The remaining passage - Romans 1:26-7 - does not suffer by and large from mistranslation, although you can easily be misled by the phrase "against nature." This phrase was also interpreted differently by the early church. St. John Chrysostom says that St. Paul deprives the people he is discussing of any excuse. observing of their women that "they changed the natural use. No one can claim, Paul points out, that she came to this because she was precluded from lawful intercourse or that because she was unable to satisfy her desire....Only those possessing something can change it. Again he points the same thing out about men but in a different way? saying they 'left the natural use of women.' Likewise, he casts aside with these words every excuse, charging that they not only had legitimate enjoyment and abandoned it, going after another but that spurning the natural, they pursued the unnatural." What Chrysostom is getting at, and he expounds on it at great length, is the idea that St.
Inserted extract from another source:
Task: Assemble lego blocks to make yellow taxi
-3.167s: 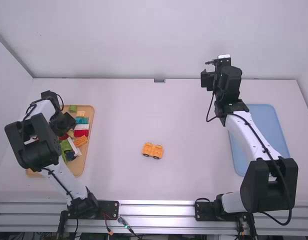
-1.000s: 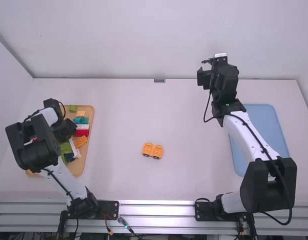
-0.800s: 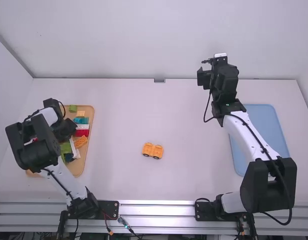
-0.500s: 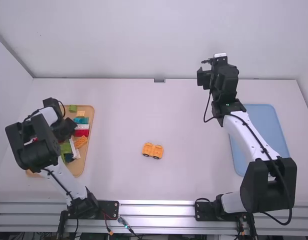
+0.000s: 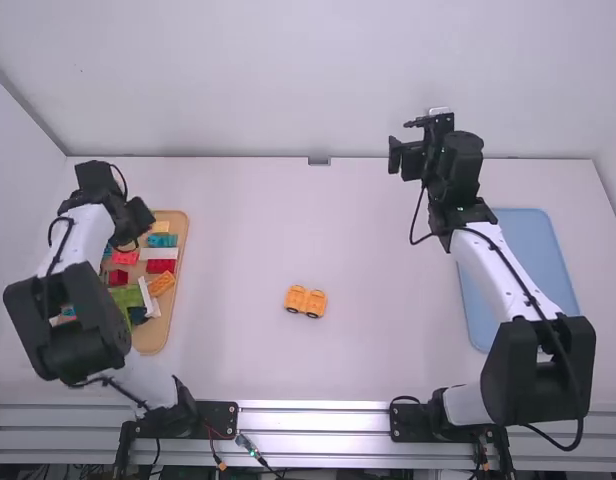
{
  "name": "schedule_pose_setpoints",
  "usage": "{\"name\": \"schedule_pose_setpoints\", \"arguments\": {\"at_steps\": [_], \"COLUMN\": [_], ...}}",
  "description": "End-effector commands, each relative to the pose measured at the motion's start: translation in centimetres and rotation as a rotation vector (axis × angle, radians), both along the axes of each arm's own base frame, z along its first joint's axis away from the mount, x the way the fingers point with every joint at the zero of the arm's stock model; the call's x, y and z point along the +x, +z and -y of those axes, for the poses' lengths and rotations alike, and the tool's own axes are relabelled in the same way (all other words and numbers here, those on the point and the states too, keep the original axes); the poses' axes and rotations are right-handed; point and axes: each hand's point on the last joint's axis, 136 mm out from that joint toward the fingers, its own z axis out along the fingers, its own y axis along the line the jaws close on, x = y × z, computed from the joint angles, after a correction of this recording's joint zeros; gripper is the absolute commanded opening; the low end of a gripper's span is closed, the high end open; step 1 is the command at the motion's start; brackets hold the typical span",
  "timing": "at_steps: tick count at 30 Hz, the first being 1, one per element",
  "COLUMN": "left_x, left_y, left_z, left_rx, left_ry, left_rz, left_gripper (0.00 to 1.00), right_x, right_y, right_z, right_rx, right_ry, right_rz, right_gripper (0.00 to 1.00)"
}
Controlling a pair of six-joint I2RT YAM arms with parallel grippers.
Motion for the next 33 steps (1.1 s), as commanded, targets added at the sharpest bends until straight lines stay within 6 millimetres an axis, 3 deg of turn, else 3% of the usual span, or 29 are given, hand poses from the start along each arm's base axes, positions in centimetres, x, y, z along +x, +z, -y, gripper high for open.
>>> {"name": "schedule_pose_setpoints", "arguments": {"at_steps": [1, 3, 7, 8, 9, 14, 16, 18, 22, 24, 33], "left_x": [1.2, 2.0, 3.6, 3.6, 3.7, 3.3, 3.3, 3.0, 2.7, 2.5, 1.6], "left_y": [3.0, 4.1, 5.5, 5.5, 5.5, 5.8, 6.0, 6.2, 6.4, 6.4, 4.2], "left_z": [5.4, 7.6, 16.8, 17.9, 20.7, 29.4, 30.7, 33.5, 35.6, 36.1, 35.9], "left_rx": [0.082, 0.137, 0.308, 0.324, 0.363, 0.525, 0.556, 0.607, 0.614, 0.599, 0.548], "left_ry": [-0.261, -0.363, -0.777, -0.820, -0.923, -1.235, -1.271, -1.329, -1.334, -1.312, -1.307], "left_rz": [0.081, 0.121, 0.204, 0.213, 0.240, 0.391, 0.432, 0.528, 0.629, 0.671, 0.623], "left_gripper": [0.02, 0.02, 0.02, 0.02, 0.02, 0.02, 0.02, 0.02, 0.02, 0.02, 0.02], "right_x": [-0.2, -0.4, -1.6, -1.7, -2.2, -4.3, -4.8, -5.0, -5.9, -6.6, -8.0], "right_y": [0.6, 0.0, -1.9, -2.1, -2.7, -5.3, -5.8, -7.2, -8.5, -9.1, -10.2], "right_z": [-1.9, -2.3, -4.7, -5.0, -5.7, -8.9, -9.5, -9.9, -10.9, -11.7, -15.2], "right_rx": [0.149, 0.195, 0.293, 0.303, 0.330, 0.429, 0.455, 0.507, 0.538, 0.544, 0.481], "right_ry": [0.170, 0.231, 0.455, 0.482, 0.545, 0.806, 0.847, 0.880, 0.943, 0.977, 1.005], "right_rz": [-0.030, -0.056, -0.146, -0.155, -0.188, -0.326, -0.361, -0.432, -0.477, -0.497, -0.538], "right_gripper": [0.99, 0.99, 0.99, 0.99, 0.99, 0.99, 0.99, 1.00, 0.89, 0.89, 0.85]}}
Paul was not writing about gay people but about heterosexual people, probably married who abandoned the pleasure they were entitled to by virtue of their own natures for one to which they were not entitled. This is reflected in the canons imposing penances for homosexual activity, which through the 16th century were chiefly directed toward married persons. Little is said of single people.
Andrew calling someone prissy?????
And it was most kind of him to do so!
A sarcasm tag is now floating around FR somewhere...
this moderate, quiet, modest man eh?
What is the first thing everyone says about a mass murderer, or a pedophile for that matter, when he's caught? "He was a quiet, modest man who kept to himself."